Fourth square. The center is a little bit tricky, try to get it so it alternates, so now it's nice and thin. It's like repeated sync folds of a water bomb base, and it's like an x. And then this is your opportunity to recrease all your creases really hard, just give it a good squeeze on each of the three, four legs of the starfish. And now you've got your hyperbolic paraboloid. To make it, you want to take two midpoints here of the squares, pull them apart until it's a little bit open, and then give it a twist, and then open it up a little, and you've got your hyperbolic paraboloid.
If we make enough of these, we can assemble it into some cool shapes. How many people have folded one? At least one. A few people. I will show you-- you can fold more. We're going to assemble something, might need a bunch of people.
This is the algorithm we use for converting a polyhedron into a bunch of hyperbolic paraboloids. It's in this paper for '99, and we take each face of the polygons, of the polyhedron, sorry. So if you have a cube, you've got a bunch of squares. For each square, we will make what we call a four hat, which is four hyperbolic paraboloids, joined in a cycle, like this. And you've got to be careful the join it the right way, but then, these, the tips of the high parts that are not joined-- I mean, one tip of each of the high parts comes together at the center.
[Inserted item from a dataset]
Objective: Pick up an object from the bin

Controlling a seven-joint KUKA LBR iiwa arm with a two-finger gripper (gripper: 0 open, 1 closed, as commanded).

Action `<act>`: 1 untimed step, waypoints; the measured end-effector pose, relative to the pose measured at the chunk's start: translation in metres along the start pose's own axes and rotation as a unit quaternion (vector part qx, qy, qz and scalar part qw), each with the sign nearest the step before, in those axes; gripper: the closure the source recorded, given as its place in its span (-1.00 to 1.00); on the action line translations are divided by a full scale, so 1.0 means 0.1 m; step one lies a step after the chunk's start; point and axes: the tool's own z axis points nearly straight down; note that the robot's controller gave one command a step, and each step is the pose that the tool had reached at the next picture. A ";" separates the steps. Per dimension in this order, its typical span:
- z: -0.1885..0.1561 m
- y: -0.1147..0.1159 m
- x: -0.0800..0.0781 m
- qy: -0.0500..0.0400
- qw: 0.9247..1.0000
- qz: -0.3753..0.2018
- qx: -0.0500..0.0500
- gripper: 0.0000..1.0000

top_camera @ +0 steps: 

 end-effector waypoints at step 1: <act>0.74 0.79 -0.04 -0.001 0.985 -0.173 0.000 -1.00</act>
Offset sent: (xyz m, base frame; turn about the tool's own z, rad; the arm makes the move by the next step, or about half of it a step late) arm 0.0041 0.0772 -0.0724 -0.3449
Than these tips are going to represent the edge of the polygon, these red dots.
And so these two sides are the sides of-- these two sides are the sides of [INAUDIBLE]. They're going to join to an adjacent [INAUDIBLE] over here. So that's the idea. So I've got-- I've already folded a bunch of these already. I'll show you, maybe, what a hat looks like.
So take two of them, join them along those edges. We're going to use tape or staples to join them, I don't have a fancy lock, I'm afraid. And join these edges together, and you get-- this is a three-hat and you can put on your head, whatever, and that would represent a triangle. And then we're going to join along these two sides to an adjacent triangle or whatever.
So we could make a platonic solid. I guess the simplest one would be a tetrahedron has six edges, so it needs 12 [INAUDIBLE]. I was thinking we could make this solid, it's never been made before. It should be cool. It's the simplest Archimedean solid, in terms of number of edges, the truncated tetrahedron. This requires 36 parts, so if we're ambitious, we can go for it, but I think we're low on time. So a tetrahedron might be an easier bet.
If people want to come up and start assembling. Finish taping that. Hold these, and then this goes here. Do you want to hold this one? Virtual assembly here, so maybe we'll finish assembling next class.